Деций разгневался, что его воин-великан предпочёл другого владыку. Римские легионеры отыскали Христофора в стране Ликии на реке Ксанф у Средиземного моря. Кирилл с изумлением узнал, что Ликия – нынешняя турецкая Анталия. Для Христофора она оказалась вовсе не курортом. Великана кинули в тюрьму. Образумить его Деций подослал двух блудниц, но те вышли из узилища псоглавца христианками. Тогда Деций велел казнить Христофора.

Великана жарили в медном ящике, но он остался жив и здоров, потом целый день солдаты стреляли в него из луков, а стрелы не причинили Христофору вреда. Пятьдесят тысяч зрителей увидели спасительность христианской веры. Тогда великана обезглавили. Тело его христиане перевезли в Александрию, потом – в Толедо в Испании, в конце концов мученика погребли во Франции в аббатстве Сен-Дени.

В католичестве святой Христофор стал защитником от заразных болезней и покровителем путешественников. В этом сказалась его профессия: переправлять путников через реку. А может, свою роль сыграла мифическая пёсья голова – видимо, подумал Кирилл, из принципа, что «для бешеной собаки семь вёрст не крюк».

В XIII–XV веках культ святого Христофора с головой собаки был в апогее, но псоглавость в конце концов и сгубила его. В ряду прочих святых Христофор смотрелся как-то слишком вызывающе. Этого не вынесли ни католики, ни православные. Большой Московский собор ещё в 1667 году указал, что собачья голова «противна естеству, истории и самой истине», а в 1722 году Псоглавца вообще запретили. В Европе, где Христофора считали скорее великаном, чем псоглавцем, долго думали, что с ним делать, и в 1960 году Ватикан осторожно понизил его ранг до местночтимых святых.

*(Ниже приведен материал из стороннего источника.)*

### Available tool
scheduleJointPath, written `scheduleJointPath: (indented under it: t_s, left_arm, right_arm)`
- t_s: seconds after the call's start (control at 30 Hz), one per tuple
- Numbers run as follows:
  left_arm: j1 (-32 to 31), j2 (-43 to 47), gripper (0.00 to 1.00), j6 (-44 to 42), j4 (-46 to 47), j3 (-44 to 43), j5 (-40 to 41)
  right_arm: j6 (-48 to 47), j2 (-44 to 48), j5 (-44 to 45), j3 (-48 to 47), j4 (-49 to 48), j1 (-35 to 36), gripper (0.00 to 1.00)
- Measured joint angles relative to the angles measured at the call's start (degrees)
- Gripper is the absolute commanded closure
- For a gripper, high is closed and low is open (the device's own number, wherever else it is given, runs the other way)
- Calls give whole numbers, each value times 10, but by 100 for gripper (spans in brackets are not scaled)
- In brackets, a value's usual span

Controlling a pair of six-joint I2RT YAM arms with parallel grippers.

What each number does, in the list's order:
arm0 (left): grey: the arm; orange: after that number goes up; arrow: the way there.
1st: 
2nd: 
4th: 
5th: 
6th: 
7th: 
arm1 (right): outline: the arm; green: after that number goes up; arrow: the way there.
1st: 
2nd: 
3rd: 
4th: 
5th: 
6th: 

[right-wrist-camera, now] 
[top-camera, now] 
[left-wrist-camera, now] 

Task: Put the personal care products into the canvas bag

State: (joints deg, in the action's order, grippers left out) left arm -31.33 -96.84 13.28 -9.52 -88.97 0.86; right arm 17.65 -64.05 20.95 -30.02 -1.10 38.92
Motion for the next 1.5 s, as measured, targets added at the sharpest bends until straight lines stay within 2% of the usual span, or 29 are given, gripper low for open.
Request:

На экране ноутбука Кирилл разглядывал словно бы игрушечные книжные миниатюры со святым Христофором, расплывчатые оттиски старинных печатей, светящиеся и схематичные витражи, суровые средневековые статуи, бурные и многоцветные полотна Ренессанса. Святого Христофора в мире было много. Это лишь он, Кирилл, узнал о Христофоре две недели назад, а мировая культура давно переварила странного псоглавца. Но какой его смысл всё же ускользнул от многих исследователей и вдруг выстрелил в умирающей деревне, забывшей свою судьбу, да и свой человеческий облик тоже?

Псоглавец, святой Христофор, православный покровитель воинов и католический покровитель путешественников… Путешественников и воинов… В деревне при зоне… Бог конвоя?

14

Где-то на краю зрения мелькнуло что-то светлое, и вдруг раздался удар, похожий одновременно и на грохот, и на шорох. Кирилла подкинуло так, что коленями он стукнулся снизу в столешницу и едва не сбросил ноутбук с парты. Мгновенно Кирилл стал мокрым.

Он сидел замерев и пытался понять, что же это было. Мышцы шеи задрожали от напряжения. Где шарахнуло? Там, возле чайника и фонаря. Будто коробка с рафинадом упала на пол. Будто собака унюхала рафинад и носом столкнула коробку со стола, коробка свалилась, кубики сахара рассыпались… Кирилл ждал, что услышит хруст сахара на собачьих зубах, увидит собаку, которая, скрытая за партой, кивая, разгрызает рафинад… Собаки любят сладкое. Но больше не было никакого шума.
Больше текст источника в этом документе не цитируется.